* European shares seen opening lower
* Rising U.S. virus cases and lockdowns sour mood
* Euro STOXX 50 and FTSE futures down nearly 1%
Welcome to the home for real-time coverage of markets brought to
you by Reuters reporters. You can share your thoughts with us at
markets.research@thomsonreuters.com
ON OUR RADAR: VIRUS HITS HARD BUT SOME EARNINGS PLEASE (0739
GMT)
On the corporate front there are no major market moving
updates but newsflow continues to show how the coronavirus
crisis is hitting businesses hard, even though not all earning
updates are gloomy as online orders and the stay-at-home economy
grows.
Ailing conglomerate Thyssenkrupp said it needs a
further 5,000 jobs to ease the impact of the COVID-19 crisis,
while budget airline Norwegian Air has asked an Irish
court to oversee a restructuring of its massive debt as it seeks
to stave off collapse.
Meantime the FT has reported that Cineworld is
looking at an insolvency process used to cut costs, as part of
its talks with lenders to gain access to capital.

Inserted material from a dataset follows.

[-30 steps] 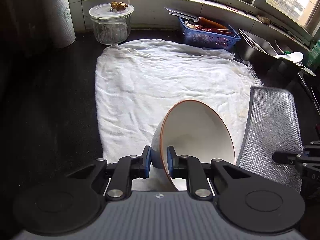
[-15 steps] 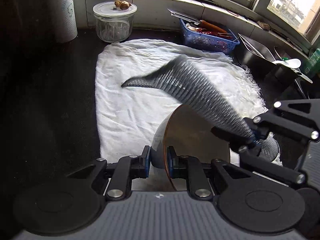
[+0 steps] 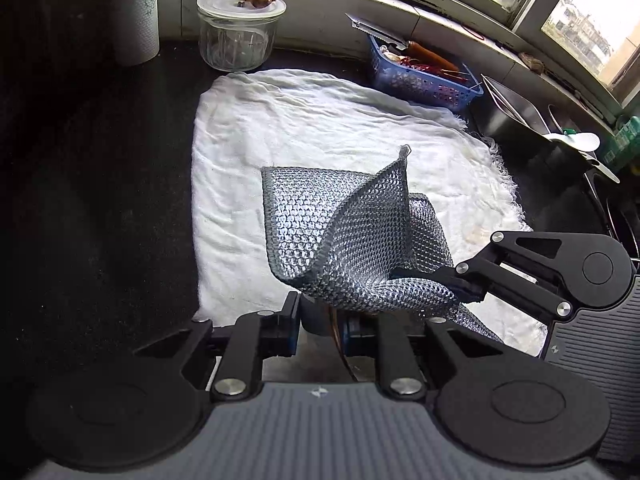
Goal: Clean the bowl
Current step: 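Scrub the bowl interior with the mesh cloth in the right gripper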
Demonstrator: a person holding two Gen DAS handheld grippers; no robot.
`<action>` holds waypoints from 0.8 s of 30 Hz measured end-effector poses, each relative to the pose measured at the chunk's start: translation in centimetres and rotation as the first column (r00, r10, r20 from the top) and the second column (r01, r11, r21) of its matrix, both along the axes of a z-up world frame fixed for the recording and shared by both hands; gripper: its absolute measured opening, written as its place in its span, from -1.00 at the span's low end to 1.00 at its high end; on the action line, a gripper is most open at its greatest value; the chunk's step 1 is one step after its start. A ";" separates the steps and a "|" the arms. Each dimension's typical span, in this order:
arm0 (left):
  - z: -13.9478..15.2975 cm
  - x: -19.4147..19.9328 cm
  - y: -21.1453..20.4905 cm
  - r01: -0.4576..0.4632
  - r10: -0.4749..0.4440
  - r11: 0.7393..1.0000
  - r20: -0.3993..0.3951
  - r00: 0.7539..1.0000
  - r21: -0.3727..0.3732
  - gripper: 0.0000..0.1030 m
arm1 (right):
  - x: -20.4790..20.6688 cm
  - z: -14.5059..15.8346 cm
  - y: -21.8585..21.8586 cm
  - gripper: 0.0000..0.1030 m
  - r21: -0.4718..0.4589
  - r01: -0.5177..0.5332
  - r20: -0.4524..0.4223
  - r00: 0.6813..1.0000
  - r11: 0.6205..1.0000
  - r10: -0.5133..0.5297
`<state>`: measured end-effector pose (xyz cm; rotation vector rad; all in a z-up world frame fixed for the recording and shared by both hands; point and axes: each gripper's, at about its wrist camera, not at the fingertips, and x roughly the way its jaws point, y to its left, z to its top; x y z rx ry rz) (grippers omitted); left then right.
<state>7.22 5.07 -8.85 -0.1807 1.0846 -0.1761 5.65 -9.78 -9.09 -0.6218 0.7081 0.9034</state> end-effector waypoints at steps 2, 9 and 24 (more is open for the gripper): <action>0.1 -0.1 0.0 0.005 -0.005 1.000 0.001 1.000 -0.003 -0.63 | -0.2 0.1 -0.1 -0.23 0.004 0.008 -0.014 1.000 1.000 -0.008; 0.2 0.1 -0.1 0.002 -0.002 1.000 -0.002 1.000 -0.008 -0.63 | 0.5 0.6 -0.8 -0.68 0.026 0.092 -0.084 0.992 0.995 -0.090; 0.8 -0.8 -0.4 0.047 -0.048 0.999 0.015 0.999 0.026 -0.66 | 1.0 -1.7 -0.8 -0.82 0.032 0.081 -0.184 0.980 0.996 -0.074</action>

On a more brighter note, French conglomerate Bouygues
has raised its outlook for the second half of the year
on the back of a strong Q3.
British home improvement retailer Kingfisher saw a
17% jump in quarterly underlying sales, continuing to benefit
from the popularity of do-it-yourself during the pandemic.
More online orders helped Naked Wines raise its
full-year sales forecast as H1 revenues grew nearly 80%
, while online shopping helped Royal Mail
boost sales but losses in its letters unit and virus-related
costs led to a slump in pre-tax profit.
Online trading platform CMC Markets posted a record
net operating income as the coronavirus crisis lifted volatility
in financial markets.
Chemicals maker Johnson Matthey reported a slump in
half-year profit and stayed away from providing an outlook for
2021, as the pandemic continued to dent demand.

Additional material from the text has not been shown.